この構想は、大阪府と大阪市という二つの大きな行政組織があることで、役割が重なったり、効率が悪くなったりしているのではないか、という問題意識から生まれています。例えば、同じような道路整備の計画を府と市がそれぞれ立てていたり、観光戦略を別々に進めていたりすると、資源の無駄遣いになる可能性がありますよね。そこで、大阪市という自治体をなくし、東京23区のように、より住民に近いサービスを提供する「特別区」に再編することで、行政の無駄をなくし、よりきめ細やかなサービスを提供しようというのが、この構想の大きな目的です。
今回の動きで注目すべきは、「大阪都」という名称への変更が、今年の11月にも話し合われる予定だという点です。これは、国が進めている「副首都構想」という法律が、10月に動き出すことを見越してのこと。大阪が東京に次ぐ「副首都」としての役割を担うにあたり、その名称も「都」にすることで、対外的なブランド力を高めようという狙いがあるのかもしれません。

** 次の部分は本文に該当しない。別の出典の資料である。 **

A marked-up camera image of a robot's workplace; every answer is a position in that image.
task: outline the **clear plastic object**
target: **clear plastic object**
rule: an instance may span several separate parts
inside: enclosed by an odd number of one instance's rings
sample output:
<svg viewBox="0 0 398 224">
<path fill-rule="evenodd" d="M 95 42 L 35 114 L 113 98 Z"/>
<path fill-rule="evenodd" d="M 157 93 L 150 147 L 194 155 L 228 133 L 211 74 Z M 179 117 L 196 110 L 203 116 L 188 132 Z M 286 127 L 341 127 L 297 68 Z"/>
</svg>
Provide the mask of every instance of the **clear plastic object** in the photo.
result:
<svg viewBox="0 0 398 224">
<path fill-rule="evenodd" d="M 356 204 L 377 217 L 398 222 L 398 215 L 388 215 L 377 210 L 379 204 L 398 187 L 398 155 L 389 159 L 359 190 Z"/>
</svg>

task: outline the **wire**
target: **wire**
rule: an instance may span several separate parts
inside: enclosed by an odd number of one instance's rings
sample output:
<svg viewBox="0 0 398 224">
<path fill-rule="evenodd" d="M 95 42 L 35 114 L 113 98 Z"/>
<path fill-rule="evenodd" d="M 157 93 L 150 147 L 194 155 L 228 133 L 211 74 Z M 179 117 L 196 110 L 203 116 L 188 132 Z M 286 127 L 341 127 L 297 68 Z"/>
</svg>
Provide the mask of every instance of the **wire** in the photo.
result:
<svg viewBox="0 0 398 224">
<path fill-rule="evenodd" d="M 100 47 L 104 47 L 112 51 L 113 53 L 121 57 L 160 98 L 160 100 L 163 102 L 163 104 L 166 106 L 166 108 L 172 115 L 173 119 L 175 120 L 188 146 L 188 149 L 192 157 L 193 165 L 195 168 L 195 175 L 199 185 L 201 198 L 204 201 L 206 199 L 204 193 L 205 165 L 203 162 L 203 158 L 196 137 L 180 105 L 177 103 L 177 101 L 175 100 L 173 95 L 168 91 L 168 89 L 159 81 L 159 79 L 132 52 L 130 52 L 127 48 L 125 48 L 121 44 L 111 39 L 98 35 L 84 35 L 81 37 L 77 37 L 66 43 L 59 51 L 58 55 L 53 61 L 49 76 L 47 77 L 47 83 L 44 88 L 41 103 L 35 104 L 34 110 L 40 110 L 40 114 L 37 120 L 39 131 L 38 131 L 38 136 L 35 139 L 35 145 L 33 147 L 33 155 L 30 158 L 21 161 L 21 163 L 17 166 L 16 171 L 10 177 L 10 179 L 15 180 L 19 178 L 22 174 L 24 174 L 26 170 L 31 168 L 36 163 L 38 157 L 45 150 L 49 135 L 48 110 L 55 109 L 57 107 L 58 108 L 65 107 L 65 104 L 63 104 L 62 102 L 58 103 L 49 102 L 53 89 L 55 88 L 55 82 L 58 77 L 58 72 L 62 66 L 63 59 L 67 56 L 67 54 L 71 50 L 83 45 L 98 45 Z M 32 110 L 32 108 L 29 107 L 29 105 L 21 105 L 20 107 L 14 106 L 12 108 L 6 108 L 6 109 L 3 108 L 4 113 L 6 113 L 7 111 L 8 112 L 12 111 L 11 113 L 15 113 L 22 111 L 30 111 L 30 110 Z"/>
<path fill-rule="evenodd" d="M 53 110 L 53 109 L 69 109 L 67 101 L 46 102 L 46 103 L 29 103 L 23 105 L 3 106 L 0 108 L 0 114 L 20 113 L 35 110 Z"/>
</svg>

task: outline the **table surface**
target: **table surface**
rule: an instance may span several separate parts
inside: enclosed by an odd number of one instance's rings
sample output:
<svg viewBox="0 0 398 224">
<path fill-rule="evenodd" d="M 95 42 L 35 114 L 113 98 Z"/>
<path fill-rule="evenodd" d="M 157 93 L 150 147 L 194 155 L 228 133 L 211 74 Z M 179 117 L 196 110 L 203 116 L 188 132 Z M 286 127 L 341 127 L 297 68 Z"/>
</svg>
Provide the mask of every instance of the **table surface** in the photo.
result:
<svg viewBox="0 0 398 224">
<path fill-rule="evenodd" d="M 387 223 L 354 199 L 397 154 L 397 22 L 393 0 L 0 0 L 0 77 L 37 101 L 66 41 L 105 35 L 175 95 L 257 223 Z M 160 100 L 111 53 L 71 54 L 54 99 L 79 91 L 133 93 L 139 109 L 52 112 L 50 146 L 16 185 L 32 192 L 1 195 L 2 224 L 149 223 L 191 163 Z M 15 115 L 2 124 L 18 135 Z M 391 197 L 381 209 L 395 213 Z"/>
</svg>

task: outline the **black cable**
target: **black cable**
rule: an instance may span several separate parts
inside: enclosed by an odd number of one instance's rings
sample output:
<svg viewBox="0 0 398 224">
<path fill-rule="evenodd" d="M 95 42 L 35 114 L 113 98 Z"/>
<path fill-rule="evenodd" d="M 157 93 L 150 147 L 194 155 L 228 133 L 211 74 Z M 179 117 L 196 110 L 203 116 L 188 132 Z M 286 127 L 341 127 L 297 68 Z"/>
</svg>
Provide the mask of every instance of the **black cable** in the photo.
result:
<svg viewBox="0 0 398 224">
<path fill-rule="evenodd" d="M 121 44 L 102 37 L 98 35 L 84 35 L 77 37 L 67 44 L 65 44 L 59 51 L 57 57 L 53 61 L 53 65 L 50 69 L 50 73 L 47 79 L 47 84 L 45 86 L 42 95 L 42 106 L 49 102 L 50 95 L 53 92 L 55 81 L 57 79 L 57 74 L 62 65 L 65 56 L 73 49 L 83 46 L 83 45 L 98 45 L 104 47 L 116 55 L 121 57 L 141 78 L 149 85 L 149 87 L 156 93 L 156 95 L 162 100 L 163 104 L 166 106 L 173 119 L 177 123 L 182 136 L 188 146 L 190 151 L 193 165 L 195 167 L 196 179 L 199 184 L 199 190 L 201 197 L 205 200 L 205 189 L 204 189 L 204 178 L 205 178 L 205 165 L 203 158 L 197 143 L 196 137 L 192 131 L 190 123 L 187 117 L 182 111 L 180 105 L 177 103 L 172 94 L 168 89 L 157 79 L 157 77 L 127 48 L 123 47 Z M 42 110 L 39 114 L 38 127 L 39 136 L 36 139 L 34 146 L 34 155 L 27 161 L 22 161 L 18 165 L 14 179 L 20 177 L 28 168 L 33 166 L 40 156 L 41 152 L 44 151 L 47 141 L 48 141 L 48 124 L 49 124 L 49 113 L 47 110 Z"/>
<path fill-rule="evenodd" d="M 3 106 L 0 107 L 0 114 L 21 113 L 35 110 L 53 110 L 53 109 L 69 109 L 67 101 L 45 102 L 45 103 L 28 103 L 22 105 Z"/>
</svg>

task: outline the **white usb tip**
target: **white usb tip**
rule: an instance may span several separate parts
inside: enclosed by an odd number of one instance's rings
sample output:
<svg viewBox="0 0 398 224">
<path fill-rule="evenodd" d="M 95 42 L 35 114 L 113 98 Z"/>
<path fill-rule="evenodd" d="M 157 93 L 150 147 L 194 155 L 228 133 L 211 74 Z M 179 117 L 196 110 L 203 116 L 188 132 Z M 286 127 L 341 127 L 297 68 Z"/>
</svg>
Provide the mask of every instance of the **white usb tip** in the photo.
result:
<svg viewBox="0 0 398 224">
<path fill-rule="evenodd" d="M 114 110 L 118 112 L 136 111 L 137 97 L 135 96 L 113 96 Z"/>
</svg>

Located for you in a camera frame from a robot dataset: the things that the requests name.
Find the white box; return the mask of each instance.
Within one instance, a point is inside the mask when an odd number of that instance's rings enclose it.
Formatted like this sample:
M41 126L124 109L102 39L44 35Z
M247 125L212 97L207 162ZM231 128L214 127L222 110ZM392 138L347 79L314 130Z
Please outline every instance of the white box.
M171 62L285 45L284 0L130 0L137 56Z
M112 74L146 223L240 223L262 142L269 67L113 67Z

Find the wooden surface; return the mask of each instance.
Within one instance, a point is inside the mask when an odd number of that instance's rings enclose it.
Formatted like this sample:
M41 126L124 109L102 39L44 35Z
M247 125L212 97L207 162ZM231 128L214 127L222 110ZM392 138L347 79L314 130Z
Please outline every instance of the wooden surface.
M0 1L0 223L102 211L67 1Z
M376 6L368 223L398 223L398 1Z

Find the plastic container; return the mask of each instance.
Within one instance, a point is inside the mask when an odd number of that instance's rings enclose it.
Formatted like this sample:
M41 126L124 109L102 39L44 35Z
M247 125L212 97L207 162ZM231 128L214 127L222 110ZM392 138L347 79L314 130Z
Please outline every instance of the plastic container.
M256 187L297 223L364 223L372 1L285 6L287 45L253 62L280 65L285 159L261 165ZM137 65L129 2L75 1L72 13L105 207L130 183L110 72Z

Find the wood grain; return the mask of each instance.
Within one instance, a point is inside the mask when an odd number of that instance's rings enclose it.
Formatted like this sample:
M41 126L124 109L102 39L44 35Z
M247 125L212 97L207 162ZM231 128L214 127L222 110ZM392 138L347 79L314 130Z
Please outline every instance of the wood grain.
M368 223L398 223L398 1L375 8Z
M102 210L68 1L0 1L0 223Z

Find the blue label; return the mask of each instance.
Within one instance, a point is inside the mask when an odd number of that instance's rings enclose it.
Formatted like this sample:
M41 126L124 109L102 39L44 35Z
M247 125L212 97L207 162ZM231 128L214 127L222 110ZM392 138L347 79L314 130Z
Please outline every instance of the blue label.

しかし、この構想はこれまで二度、住民投票で否決されてきました。なぜ住民は賛成しなかったのでしょうか。一つには、大阪市がなくなることへの不安や、特別区になることで行政サービスがどう変わるのかが分かりにくい、といった声が大きかったと言われています。また、大阪市が持っている財源が、特別区にどう配分されるのか、というお金の問題も、住民の関心事でした。今回の議論では、そうした過去の反省を踏まえ、より分かりやすく、住民が安心して暮らせるような制度設計ができるかが問われることになります。
私たち住民にとって、この構想は決して遠い話ではありません。もし大阪市が特別区に変われば、私たちの暮らしに直結する行政サービス、例えばゴミの収集や子育て支援、図書館の運営などが、どのように変わるのか、しっかり見守っていく必要があります。今回の法定協議会での議論が、より開かれた形で進み、住民が納得できる説明がなされることを期待したいですね。